6.94 Generally speaking, programmers who modify someone else’s code often do not fully understand the software, and may also be less well trained than the people who wrote it. Software can be relied upon to produce verifiably correct results, but to have such a degree of certainty, it is necessary to be assured that the operating conditions remain identical and that nothing else malfunctions. Peter G. Neumann has indicated that even though the utmost care and attention might be devoted to the design of a system, it may still have significant flaws.1 This was illustrated in a 1970 report edited by Willis H. Ware.2 Now freely available, the authors noted, under ‘Failure Prediction’

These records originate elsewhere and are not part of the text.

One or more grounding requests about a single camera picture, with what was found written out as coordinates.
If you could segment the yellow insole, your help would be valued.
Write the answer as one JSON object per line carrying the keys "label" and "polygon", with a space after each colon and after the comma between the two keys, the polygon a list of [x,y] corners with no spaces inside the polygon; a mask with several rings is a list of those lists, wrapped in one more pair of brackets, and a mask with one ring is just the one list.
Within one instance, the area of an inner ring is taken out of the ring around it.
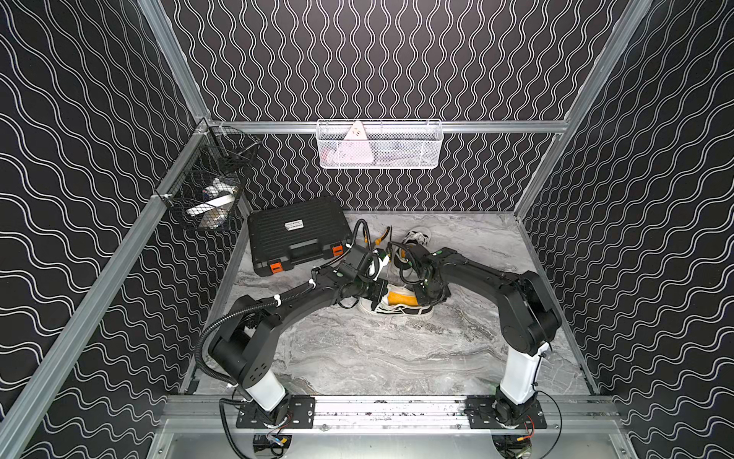
{"label": "yellow insole", "polygon": [[412,292],[398,292],[393,291],[387,295],[387,301],[390,306],[407,306],[407,307],[418,307],[419,302],[416,296]]}

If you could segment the black white sneaker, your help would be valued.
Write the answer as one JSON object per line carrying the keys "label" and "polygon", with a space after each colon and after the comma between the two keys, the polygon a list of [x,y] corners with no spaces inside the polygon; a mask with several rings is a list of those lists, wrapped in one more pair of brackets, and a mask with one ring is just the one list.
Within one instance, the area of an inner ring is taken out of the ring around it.
{"label": "black white sneaker", "polygon": [[408,233],[403,237],[403,240],[401,243],[403,245],[422,245],[426,246],[429,244],[430,239],[432,237],[432,232],[430,229],[425,227],[416,227],[413,229],[410,229]]}
{"label": "black white sneaker", "polygon": [[420,306],[420,304],[418,307],[390,306],[387,301],[387,295],[393,291],[403,293],[412,292],[404,287],[389,286],[388,292],[379,302],[375,303],[370,299],[360,298],[357,303],[357,308],[362,313],[372,317],[407,317],[407,319],[421,319],[422,321],[424,319],[427,321],[432,318],[433,306]]}

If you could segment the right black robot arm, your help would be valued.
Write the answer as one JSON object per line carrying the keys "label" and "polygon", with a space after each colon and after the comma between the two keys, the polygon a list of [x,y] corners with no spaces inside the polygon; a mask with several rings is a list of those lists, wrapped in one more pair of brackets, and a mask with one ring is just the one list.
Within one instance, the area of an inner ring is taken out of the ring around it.
{"label": "right black robot arm", "polygon": [[435,252],[421,245],[403,249],[408,265],[418,275],[417,297],[441,301],[458,285],[494,304],[501,335],[508,346],[500,398],[525,405],[535,397],[535,383],[542,355],[552,349],[562,319],[551,296],[542,291],[537,273],[509,273],[470,260],[457,251]]}

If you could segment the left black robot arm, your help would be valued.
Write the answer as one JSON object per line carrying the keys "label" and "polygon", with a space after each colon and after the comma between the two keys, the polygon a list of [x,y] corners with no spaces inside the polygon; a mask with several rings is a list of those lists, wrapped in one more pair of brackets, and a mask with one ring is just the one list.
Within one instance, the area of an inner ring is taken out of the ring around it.
{"label": "left black robot arm", "polygon": [[313,268],[303,284],[269,298],[242,296],[214,321],[197,344],[197,365],[210,377],[233,384],[267,413],[284,407],[288,392],[271,370],[280,337],[312,313],[343,300],[382,301],[382,271],[390,255],[353,246],[332,264]]}

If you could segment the black plastic tool case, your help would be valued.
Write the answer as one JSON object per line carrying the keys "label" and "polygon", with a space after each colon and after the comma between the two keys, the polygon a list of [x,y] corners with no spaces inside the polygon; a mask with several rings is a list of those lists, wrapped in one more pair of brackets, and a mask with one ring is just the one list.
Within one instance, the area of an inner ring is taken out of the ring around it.
{"label": "black plastic tool case", "polygon": [[352,229],[334,196],[261,210],[248,217],[252,268],[260,277],[341,256],[351,237]]}

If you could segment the pink triangular card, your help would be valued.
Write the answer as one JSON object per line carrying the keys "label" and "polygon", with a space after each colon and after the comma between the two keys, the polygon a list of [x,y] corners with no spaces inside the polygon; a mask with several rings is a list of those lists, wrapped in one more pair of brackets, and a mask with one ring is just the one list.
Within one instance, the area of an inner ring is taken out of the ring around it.
{"label": "pink triangular card", "polygon": [[375,155],[361,120],[353,122],[344,139],[338,142],[332,159],[343,168],[373,164]]}

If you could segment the white items in black basket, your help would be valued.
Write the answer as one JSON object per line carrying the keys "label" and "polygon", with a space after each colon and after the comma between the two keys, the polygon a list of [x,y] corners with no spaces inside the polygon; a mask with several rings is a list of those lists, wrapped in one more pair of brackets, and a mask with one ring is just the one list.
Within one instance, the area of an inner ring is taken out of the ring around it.
{"label": "white items in black basket", "polygon": [[202,202],[185,209],[187,216],[193,219],[196,229],[218,229],[227,222],[239,192],[234,179],[216,177],[204,187]]}

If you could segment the yellow handled pliers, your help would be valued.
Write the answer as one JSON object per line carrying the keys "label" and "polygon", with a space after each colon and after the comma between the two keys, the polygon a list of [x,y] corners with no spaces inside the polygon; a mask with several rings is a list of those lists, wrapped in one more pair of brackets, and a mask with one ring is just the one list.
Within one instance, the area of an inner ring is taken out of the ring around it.
{"label": "yellow handled pliers", "polygon": [[376,248],[382,244],[383,241],[386,241],[388,237],[392,233],[392,227],[388,226],[382,233],[380,233],[375,239],[372,238],[372,236],[368,233],[367,229],[363,232],[364,236],[364,242],[370,247],[370,248]]}

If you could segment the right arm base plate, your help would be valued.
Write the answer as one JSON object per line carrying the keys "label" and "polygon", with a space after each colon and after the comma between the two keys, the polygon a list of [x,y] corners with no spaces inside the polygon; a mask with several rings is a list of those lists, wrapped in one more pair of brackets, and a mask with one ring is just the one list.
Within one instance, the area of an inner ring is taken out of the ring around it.
{"label": "right arm base plate", "polygon": [[548,428],[544,410],[533,395],[516,405],[504,395],[468,396],[464,414],[472,430],[544,430]]}

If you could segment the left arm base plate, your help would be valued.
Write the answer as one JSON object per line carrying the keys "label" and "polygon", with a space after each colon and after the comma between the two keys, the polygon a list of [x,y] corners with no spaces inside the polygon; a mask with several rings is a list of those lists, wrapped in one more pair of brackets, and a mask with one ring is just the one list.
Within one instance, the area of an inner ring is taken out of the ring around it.
{"label": "left arm base plate", "polygon": [[306,395],[287,395],[273,410],[266,411],[256,402],[241,405],[236,424],[237,428],[265,430],[269,428],[312,428],[315,415],[315,397]]}

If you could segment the aluminium front rail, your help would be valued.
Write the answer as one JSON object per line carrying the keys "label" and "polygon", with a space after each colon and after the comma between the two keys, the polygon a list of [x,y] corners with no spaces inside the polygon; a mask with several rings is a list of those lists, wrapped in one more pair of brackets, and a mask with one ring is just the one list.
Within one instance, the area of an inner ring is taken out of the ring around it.
{"label": "aluminium front rail", "polygon": [[[285,432],[312,434],[508,434],[490,411],[487,396],[296,396]],[[601,396],[545,396],[515,432],[616,433],[619,412]],[[176,396],[164,409],[160,432],[219,433],[216,396]]]}

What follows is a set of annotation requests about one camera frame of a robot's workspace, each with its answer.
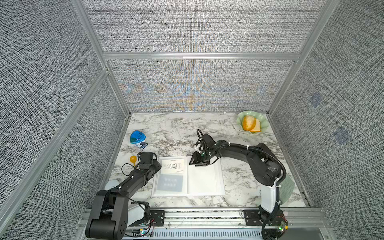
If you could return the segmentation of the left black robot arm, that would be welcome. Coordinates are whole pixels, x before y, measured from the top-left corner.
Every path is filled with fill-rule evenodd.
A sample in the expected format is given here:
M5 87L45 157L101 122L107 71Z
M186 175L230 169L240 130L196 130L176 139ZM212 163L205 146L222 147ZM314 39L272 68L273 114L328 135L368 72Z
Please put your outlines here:
M161 164L154 160L153 164L146 169L133 170L118 186L97 192L85 230L86 237L121 240L128 226L129 201L161 167Z

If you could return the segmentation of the white photo album book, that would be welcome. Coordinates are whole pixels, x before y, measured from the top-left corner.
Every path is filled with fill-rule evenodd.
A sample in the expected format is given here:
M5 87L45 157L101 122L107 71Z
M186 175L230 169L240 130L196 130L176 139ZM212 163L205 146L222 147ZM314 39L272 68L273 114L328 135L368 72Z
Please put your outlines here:
M151 197L196 197L196 196L223 196L225 195L224 178L222 166L219 161L206 167L190 166L191 157L160 157L159 163L162 165L163 159L185 160L185 172L183 174L171 174L183 176L183 190L181 192L168 192L157 190L158 178L162 174L162 169L154 176L154 183Z

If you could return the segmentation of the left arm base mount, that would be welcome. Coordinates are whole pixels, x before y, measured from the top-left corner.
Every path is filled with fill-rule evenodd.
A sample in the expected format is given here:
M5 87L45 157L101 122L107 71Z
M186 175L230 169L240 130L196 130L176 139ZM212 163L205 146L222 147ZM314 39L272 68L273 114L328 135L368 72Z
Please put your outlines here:
M163 227L165 211L154 210L148 202L132 202L128 209L129 227Z

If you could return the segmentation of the blue card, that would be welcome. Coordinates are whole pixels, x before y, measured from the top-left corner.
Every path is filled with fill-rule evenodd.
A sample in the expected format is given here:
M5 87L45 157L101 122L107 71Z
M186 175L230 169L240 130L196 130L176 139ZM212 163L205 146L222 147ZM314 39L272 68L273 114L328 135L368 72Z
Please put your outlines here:
M183 190L183 176L160 175L157 183L157 190L168 192L181 192Z

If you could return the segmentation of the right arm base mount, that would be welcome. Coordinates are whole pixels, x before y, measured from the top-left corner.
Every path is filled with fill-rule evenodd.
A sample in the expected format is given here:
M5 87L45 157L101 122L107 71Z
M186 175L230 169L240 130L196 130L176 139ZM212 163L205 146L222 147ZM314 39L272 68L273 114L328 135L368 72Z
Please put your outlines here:
M288 230L288 220L280 207L271 214L261 208L242 210L241 216L247 226L261 227L263 240L278 240Z

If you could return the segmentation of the white card grey print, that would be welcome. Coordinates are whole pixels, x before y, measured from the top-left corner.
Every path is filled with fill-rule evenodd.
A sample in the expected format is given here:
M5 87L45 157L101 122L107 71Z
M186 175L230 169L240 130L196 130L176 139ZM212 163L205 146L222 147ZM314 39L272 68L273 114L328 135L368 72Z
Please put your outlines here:
M183 174L185 172L185 160L178 159L163 159L162 174Z

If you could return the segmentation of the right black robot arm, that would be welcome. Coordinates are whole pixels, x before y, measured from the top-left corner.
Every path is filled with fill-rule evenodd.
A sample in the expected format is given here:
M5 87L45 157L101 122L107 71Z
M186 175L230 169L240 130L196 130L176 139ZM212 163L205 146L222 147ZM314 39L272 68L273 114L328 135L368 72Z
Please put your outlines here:
M205 142L200 139L198 148L191 157L190 166L207 167L221 158L230 158L247 163L261 189L260 209L268 215L275 215L280 208L280 186L287 177L287 171L280 160L264 145L245 146L220 140Z

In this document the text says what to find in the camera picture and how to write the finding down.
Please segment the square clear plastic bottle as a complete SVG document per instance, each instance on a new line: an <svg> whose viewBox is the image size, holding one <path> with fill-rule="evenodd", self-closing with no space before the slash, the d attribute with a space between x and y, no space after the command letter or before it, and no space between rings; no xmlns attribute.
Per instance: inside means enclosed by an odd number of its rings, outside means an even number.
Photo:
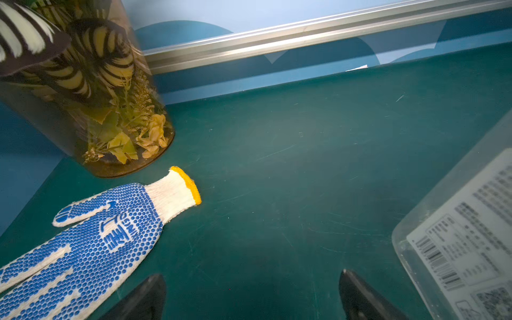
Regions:
<svg viewBox="0 0 512 320"><path fill-rule="evenodd" d="M396 226L392 243L434 319L511 318L511 115Z"/></svg>

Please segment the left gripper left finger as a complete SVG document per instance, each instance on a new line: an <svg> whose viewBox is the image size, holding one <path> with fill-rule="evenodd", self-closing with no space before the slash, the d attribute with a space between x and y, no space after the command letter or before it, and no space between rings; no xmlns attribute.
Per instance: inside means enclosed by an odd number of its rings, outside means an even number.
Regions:
<svg viewBox="0 0 512 320"><path fill-rule="evenodd" d="M162 318L167 287L162 274L153 274L112 307L100 320Z"/></svg>

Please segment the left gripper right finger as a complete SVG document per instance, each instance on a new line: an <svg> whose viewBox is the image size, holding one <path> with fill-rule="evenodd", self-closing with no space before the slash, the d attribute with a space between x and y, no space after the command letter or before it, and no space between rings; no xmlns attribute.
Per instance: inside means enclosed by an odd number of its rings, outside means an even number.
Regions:
<svg viewBox="0 0 512 320"><path fill-rule="evenodd" d="M408 319L352 270L341 272L339 294L347 319Z"/></svg>

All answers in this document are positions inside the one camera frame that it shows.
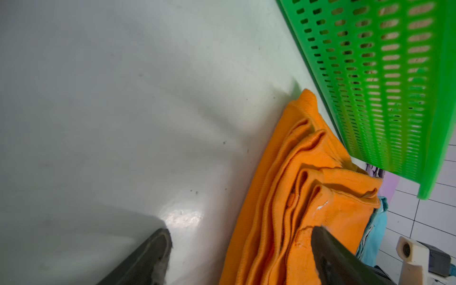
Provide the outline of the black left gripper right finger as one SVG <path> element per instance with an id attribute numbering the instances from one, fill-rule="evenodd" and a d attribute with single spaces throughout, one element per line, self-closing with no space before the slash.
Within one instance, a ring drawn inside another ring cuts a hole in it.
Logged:
<path id="1" fill-rule="evenodd" d="M 392 285 L 378 266 L 359 261 L 326 228 L 313 228 L 311 246 L 318 277 L 323 285 Z"/>

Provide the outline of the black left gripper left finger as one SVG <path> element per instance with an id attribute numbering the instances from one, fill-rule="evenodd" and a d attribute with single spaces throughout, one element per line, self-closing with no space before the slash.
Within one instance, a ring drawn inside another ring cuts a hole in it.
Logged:
<path id="1" fill-rule="evenodd" d="M 158 229 L 98 284 L 163 285 L 171 251 L 170 232 Z"/>

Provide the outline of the teal striped pants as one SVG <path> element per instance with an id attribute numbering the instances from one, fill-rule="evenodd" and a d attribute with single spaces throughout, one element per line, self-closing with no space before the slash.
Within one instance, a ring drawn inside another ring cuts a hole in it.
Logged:
<path id="1" fill-rule="evenodd" d="M 376 266 L 376 258 L 387 227 L 387 198 L 379 197 L 379 199 L 381 206 L 371 215 L 356 251 L 357 259 L 370 267 Z"/>

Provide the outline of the orange pants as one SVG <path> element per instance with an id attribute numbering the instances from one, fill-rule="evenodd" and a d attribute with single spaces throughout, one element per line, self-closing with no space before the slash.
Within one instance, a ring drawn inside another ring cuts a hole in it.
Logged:
<path id="1" fill-rule="evenodd" d="M 318 285 L 317 226 L 355 254 L 382 181 L 355 165 L 304 90 L 290 102 L 252 180 L 224 260 L 222 285 Z"/>

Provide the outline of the purple pants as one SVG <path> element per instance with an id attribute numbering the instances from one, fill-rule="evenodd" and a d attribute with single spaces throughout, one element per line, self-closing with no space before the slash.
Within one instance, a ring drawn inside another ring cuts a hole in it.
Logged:
<path id="1" fill-rule="evenodd" d="M 383 169 L 380 169 L 370 164 L 366 165 L 365 171 L 371 177 L 382 179 L 382 185 L 379 190 L 379 196 L 385 197 L 387 199 L 387 203 L 391 204 L 396 188 L 399 185 L 400 177 L 396 174 L 387 172 Z"/>

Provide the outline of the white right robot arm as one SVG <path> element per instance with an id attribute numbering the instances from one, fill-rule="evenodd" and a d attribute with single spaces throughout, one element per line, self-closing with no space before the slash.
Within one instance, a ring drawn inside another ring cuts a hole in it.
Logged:
<path id="1" fill-rule="evenodd" d="M 456 261 L 427 243 L 400 236 L 396 247 L 403 264 L 400 285 L 454 285 Z"/>

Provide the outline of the green plastic basket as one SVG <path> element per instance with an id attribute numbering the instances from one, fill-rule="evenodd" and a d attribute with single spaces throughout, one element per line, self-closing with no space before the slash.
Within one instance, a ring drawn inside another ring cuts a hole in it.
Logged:
<path id="1" fill-rule="evenodd" d="M 431 196 L 456 124 L 454 1 L 279 1 L 349 154 Z"/>

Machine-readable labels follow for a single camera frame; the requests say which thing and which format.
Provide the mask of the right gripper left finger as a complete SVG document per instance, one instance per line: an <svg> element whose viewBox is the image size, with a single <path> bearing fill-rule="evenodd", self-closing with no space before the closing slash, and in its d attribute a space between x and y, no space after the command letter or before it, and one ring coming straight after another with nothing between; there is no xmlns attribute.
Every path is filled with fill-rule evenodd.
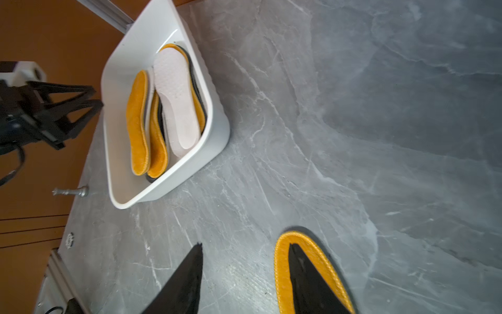
<svg viewBox="0 0 502 314"><path fill-rule="evenodd" d="M142 313L198 313L202 277L203 245L197 243Z"/></svg>

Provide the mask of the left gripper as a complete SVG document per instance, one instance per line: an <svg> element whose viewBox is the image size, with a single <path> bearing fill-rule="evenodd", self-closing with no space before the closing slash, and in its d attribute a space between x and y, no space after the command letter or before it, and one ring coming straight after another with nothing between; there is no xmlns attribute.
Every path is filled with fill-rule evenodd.
<svg viewBox="0 0 502 314"><path fill-rule="evenodd" d="M50 97L71 93L76 95L58 103ZM39 141L56 150L64 148L64 141L76 138L103 108L100 100L89 100L95 93L93 86L86 85L27 81L16 87L2 80L1 154Z"/></svg>

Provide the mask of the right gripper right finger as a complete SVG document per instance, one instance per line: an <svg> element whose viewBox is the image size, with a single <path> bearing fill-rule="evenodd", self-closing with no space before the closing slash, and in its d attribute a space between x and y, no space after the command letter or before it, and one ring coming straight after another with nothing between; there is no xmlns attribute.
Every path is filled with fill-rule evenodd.
<svg viewBox="0 0 502 314"><path fill-rule="evenodd" d="M288 262L294 313L350 313L298 244L290 245Z"/></svg>

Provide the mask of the yellow insole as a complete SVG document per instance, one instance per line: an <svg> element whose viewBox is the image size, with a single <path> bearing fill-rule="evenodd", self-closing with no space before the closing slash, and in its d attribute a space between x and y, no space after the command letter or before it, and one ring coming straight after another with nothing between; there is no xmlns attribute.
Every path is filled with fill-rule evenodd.
<svg viewBox="0 0 502 314"><path fill-rule="evenodd" d="M163 111L157 92L154 93L150 108L150 169L146 173L147 180L152 183L167 170L169 149L163 128Z"/></svg>
<svg viewBox="0 0 502 314"><path fill-rule="evenodd" d="M149 103L149 73L141 70L135 76L126 107L126 127L131 149L131 167L136 176L150 167L150 143L146 131L146 109Z"/></svg>
<svg viewBox="0 0 502 314"><path fill-rule="evenodd" d="M164 45L162 48L160 48L161 51L167 49L167 48L172 48L172 49L175 49L176 51L180 52L186 59L187 63L188 63L188 59L187 57L182 53L182 51L176 46L175 43L169 43L169 44L166 44ZM198 120L198 123L199 123L199 129L200 129L200 132L201 134L203 134L204 130L205 130L205 127L206 127L206 123L207 121L204 120L204 117L202 115L202 112L201 112L201 109L200 109L200 106L199 106L199 103L198 103L198 100L196 98L196 95L193 91L193 87L192 87L192 81L190 83L190 86L191 86L191 91L192 91L192 98L193 98L193 104L194 104L194 107L195 107L195 111L196 111L196 115L197 115L197 120Z"/></svg>
<svg viewBox="0 0 502 314"><path fill-rule="evenodd" d="M353 295L347 287L346 280L335 260L329 255L318 237L310 230L300 226L285 230L279 236L275 246L275 286L279 312L294 313L288 262L288 252L291 244L298 244L303 249L330 289L350 313L358 313Z"/></svg>

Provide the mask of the white insole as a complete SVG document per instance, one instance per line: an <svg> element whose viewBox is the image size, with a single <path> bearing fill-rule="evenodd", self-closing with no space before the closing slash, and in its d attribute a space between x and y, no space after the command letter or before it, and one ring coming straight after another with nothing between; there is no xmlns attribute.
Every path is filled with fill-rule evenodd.
<svg viewBox="0 0 502 314"><path fill-rule="evenodd" d="M182 52L168 47L157 53L153 70L155 89L166 118L169 146L176 157L182 158L201 137L189 63Z"/></svg>
<svg viewBox="0 0 502 314"><path fill-rule="evenodd" d="M145 122L146 142L148 145L150 145L150 115L151 115L152 101L153 101L154 92L155 92L153 67L149 67L146 70L146 74L147 74L147 79L148 79L148 90L147 90L144 122Z"/></svg>

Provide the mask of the white plastic storage box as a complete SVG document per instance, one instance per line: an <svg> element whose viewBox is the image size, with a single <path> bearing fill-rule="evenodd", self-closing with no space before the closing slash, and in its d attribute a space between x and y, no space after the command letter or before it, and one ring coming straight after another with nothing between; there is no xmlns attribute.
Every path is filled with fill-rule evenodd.
<svg viewBox="0 0 502 314"><path fill-rule="evenodd" d="M207 123L198 144L149 183L132 172L126 105L136 74L151 66L156 53L167 43L179 44L188 52ZM229 141L230 123L205 60L172 1L151 1L144 8L105 65L101 95L109 195L118 209L165 196L220 154Z"/></svg>

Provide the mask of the grey felt insole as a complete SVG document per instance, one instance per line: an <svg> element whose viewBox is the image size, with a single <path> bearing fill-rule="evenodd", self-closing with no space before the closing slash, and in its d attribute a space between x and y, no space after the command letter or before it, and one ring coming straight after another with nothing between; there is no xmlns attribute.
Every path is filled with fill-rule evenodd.
<svg viewBox="0 0 502 314"><path fill-rule="evenodd" d="M189 55L189 53L183 48L181 47L180 45L176 44L176 46L182 51L182 53L187 57L188 59L188 63L189 63L189 68L190 68L190 76L191 76L191 81L192 81L192 87L193 87L193 91L196 95L196 98L198 100L198 103L199 103L199 106L200 106L200 109L201 109L201 112L202 112L202 115L204 117L204 120L207 120L207 112L206 112L206 109L203 105L203 100L202 100L202 97L201 97L201 94L200 94L200 91L199 91L199 88L198 88L198 85L197 85L197 79L196 79L196 72L195 72L195 68L193 66L193 62L192 62L192 59Z"/></svg>

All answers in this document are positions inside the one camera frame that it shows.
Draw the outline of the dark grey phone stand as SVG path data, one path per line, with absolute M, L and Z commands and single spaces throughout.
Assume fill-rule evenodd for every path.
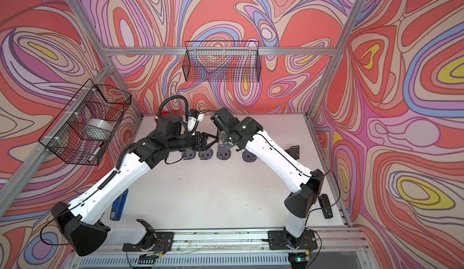
M 299 160 L 300 159 L 300 146 L 299 145 L 293 145 L 287 149 L 285 149 L 285 152 L 292 156 L 293 159 Z

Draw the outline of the black rectangular phone stand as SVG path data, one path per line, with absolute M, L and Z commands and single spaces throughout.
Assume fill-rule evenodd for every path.
M 211 139 L 213 140 L 212 142 L 207 143 L 207 146 L 206 146 L 206 149 L 207 149 L 207 150 L 210 149 L 214 144 L 220 142 L 220 138 L 219 138 L 220 133 L 221 133 L 221 132 L 220 132 L 219 130 L 216 131 L 216 134 L 215 134 L 215 135 L 206 133 L 207 138 L 208 138 L 208 139 L 211 138 Z

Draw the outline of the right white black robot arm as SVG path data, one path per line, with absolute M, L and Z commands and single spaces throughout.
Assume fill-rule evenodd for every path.
M 286 224 L 277 245 L 297 249 L 304 240 L 306 223 L 311 207 L 317 202 L 324 173 L 300 164 L 282 149 L 251 117 L 239 120 L 227 109 L 215 112 L 210 120 L 217 127 L 218 136 L 226 148 L 237 147 L 247 150 L 262 160 L 287 185 L 290 194 L 284 201 L 288 210 Z

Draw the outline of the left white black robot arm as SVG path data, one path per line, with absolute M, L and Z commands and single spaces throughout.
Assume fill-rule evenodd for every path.
M 101 218 L 106 209 L 132 183 L 148 173 L 171 152 L 208 148 L 206 133 L 197 133 L 204 113 L 187 109 L 184 116 L 158 111 L 157 127 L 147 137 L 127 145 L 115 168 L 81 196 L 70 203 L 58 202 L 51 209 L 54 222 L 67 243 L 79 256 L 87 256 L 101 246 L 131 244 L 142 251 L 155 247 L 157 236 L 145 220 L 137 225 L 105 224 Z

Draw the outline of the white marker in basket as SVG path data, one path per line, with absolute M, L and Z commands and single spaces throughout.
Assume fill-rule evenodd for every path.
M 102 147 L 98 147 L 89 157 L 88 162 L 89 163 L 98 163 L 101 159 L 103 149 Z

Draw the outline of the blue stapler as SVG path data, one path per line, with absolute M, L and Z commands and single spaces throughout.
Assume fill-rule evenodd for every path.
M 112 221 L 119 221 L 121 220 L 123 209 L 125 202 L 127 200 L 127 196 L 129 193 L 129 189 L 126 189 L 112 204 L 111 207 L 111 214 L 110 220 Z

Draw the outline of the black stapler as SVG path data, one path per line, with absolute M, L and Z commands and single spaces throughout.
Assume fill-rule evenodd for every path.
M 332 219 L 334 214 L 332 211 L 332 204 L 330 203 L 329 197 L 327 194 L 321 194 L 318 198 L 320 210 L 325 219 Z

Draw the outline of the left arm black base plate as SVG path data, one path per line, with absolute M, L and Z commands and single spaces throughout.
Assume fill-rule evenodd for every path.
M 137 244 L 124 244 L 124 252 L 155 252 L 166 253 L 171 251 L 174 243 L 174 232 L 149 233 Z

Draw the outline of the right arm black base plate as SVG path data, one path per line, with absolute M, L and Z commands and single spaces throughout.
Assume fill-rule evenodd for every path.
M 315 232 L 305 229 L 300 237 L 294 237 L 285 229 L 267 232 L 266 242 L 271 250 L 308 250 L 318 248 Z

within section V System Characteristics, that:
In the present state of computer technology, it is impossible to completely anticipate, much less specify, all hardware failure modes, all software design errors or omissions, and, most seriously, all failure modes in which hardware malfunctions lead to software malfunctions. Existing commercial machines have only a minimum of redundancy and error-checking circuits, and thus for most military applications there may be unsatisfactory hardware facilities to assist in the control of hardware/software malfunctions. Furthermore, in the present state of knowledge, it is very difficult to predict the probability of failure of complex hardware and software configurations; thus, redundancy [is] an important design concept.
1 Neumann, Computer Related Risks, 4; see his text generally for this topic.
2 Security Controls for Computer Systems: Report of Defense Science Board Task Force on Computer Security – RAND Report R-609-1 <www.rand.org/pubs/reports/R609-1/index2.html>.
6.95 The authors of the report went on to observe the following in Part C, Technical Recommendations:
(a) It is virtually impossible to verify that a large software system is completely free of errors and anomalies.
(b) The state of system design of large software systems is such that frequent changes to the system can be expected.
(c) Certification of a system is not a fully developed technique nor are its details thoroughly worked out.
(d) System failure modes are not thoroughly understood, cataloged, or protected against.
(e) Large hardware complexes cannot be absolutely guaranteed error-free.